Cria
L'âme des favelas
Depuis une poignée de saisons, Alice Ripoll est de tous les festivals de danse. Avec sa compagnie Suave, la chorégraphe brésilienne offre un regard neuf sur la culture de son pays. Cria, sa dernière pièce, est un shoot de vie et de sensualité au sein d’une nation rongée par la violence.
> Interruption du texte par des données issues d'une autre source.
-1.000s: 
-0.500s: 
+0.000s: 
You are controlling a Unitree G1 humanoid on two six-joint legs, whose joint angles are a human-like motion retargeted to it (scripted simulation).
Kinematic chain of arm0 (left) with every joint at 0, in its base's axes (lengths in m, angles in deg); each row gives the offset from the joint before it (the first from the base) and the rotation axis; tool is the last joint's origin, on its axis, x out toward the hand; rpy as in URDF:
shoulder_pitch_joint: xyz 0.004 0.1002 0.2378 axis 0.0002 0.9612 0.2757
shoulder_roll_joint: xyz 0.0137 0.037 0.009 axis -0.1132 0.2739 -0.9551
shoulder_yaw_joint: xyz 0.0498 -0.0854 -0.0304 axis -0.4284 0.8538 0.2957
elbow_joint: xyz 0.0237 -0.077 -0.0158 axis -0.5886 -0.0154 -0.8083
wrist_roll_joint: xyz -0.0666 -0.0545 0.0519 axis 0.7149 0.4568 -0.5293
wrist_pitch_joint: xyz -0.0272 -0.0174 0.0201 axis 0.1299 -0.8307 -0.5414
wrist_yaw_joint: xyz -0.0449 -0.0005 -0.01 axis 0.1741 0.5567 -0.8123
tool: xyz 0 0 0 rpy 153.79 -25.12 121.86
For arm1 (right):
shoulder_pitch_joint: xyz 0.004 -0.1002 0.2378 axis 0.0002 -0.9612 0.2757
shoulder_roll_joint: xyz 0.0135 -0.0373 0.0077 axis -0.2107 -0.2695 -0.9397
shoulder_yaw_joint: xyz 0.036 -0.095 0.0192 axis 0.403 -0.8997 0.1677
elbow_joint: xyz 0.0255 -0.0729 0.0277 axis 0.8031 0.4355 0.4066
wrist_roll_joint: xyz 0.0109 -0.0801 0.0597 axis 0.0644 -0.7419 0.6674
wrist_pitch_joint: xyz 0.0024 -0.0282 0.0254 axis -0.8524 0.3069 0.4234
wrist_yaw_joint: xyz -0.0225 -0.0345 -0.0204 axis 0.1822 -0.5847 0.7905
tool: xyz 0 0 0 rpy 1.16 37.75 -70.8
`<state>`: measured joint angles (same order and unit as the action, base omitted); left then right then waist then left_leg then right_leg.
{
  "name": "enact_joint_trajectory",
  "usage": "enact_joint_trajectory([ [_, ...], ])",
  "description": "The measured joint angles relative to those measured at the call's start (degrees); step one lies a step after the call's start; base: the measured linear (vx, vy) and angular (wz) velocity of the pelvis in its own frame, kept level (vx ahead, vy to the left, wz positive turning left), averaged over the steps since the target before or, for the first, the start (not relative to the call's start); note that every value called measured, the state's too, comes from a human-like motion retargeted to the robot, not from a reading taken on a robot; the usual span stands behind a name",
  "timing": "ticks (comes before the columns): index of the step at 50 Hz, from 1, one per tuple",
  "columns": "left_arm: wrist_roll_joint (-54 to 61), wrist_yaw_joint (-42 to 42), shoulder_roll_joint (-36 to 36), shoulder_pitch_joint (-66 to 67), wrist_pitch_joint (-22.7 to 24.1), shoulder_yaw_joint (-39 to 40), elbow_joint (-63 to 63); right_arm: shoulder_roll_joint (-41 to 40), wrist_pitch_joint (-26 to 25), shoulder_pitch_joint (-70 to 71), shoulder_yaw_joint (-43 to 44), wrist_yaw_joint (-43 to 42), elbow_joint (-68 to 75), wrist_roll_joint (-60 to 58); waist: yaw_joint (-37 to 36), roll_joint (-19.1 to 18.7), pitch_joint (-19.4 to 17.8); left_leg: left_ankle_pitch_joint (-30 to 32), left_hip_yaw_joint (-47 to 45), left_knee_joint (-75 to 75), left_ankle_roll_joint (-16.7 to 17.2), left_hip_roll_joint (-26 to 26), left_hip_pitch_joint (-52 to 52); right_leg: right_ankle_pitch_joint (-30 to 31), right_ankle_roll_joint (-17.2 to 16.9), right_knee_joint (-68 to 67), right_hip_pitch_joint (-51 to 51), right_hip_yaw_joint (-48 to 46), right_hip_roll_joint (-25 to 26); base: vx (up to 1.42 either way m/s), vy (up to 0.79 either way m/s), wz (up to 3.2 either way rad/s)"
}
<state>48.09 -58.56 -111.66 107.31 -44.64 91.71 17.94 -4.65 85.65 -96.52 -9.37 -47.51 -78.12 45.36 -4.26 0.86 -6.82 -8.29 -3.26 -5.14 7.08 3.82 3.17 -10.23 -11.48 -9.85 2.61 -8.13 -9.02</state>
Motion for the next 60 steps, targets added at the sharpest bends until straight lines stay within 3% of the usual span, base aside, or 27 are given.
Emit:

Le plateau nu, silencieux, s’embrase soudain. Un premier danseur déboule sur un funk métissé, bientôt rejoint par deux, cinq puis neuf interprètes, traversant la scène tout en jeux de jambes, moulinés de bras et déhanchés. Ces dix corps à moitié couverts de shorts à paillettes, boléros en fourrure ou leggings colorés, dévoilent une capoeira teintée de voguing et de breakdance. En réalité, il s’agit d’une version personnelle de la dancinha, cette danse hybride née, comme la plupart des membres du collectif, dans les favelas de Rio. Alice Ripoll aurait pu se contenter de cette énergie-là, de ce ballet de silhouettes moelleuses ou musculeuses magnifiquement assumées, embrassant le cliché auriverde autant qu’elle le dynamite. Mais ces artistes « ne reproduisent pas seulement une chorégraphie, ils occupent une place dans le monde », insiste-t-elle. Durant les moments de calme (déambulations silencieuses ou théâtre de geste) introduits après 20 minutes explosives, on entrevoit la personnalité de chacun. Plus drôles, forcément plus fragiles en dehors du groupe, ils cherchent tous dans la création une forme d’épanouissement. Dans un pays où l’art est plus que jamais menacé depuis l’arrivée de Bolsonaro, saluons cette forme de résistance.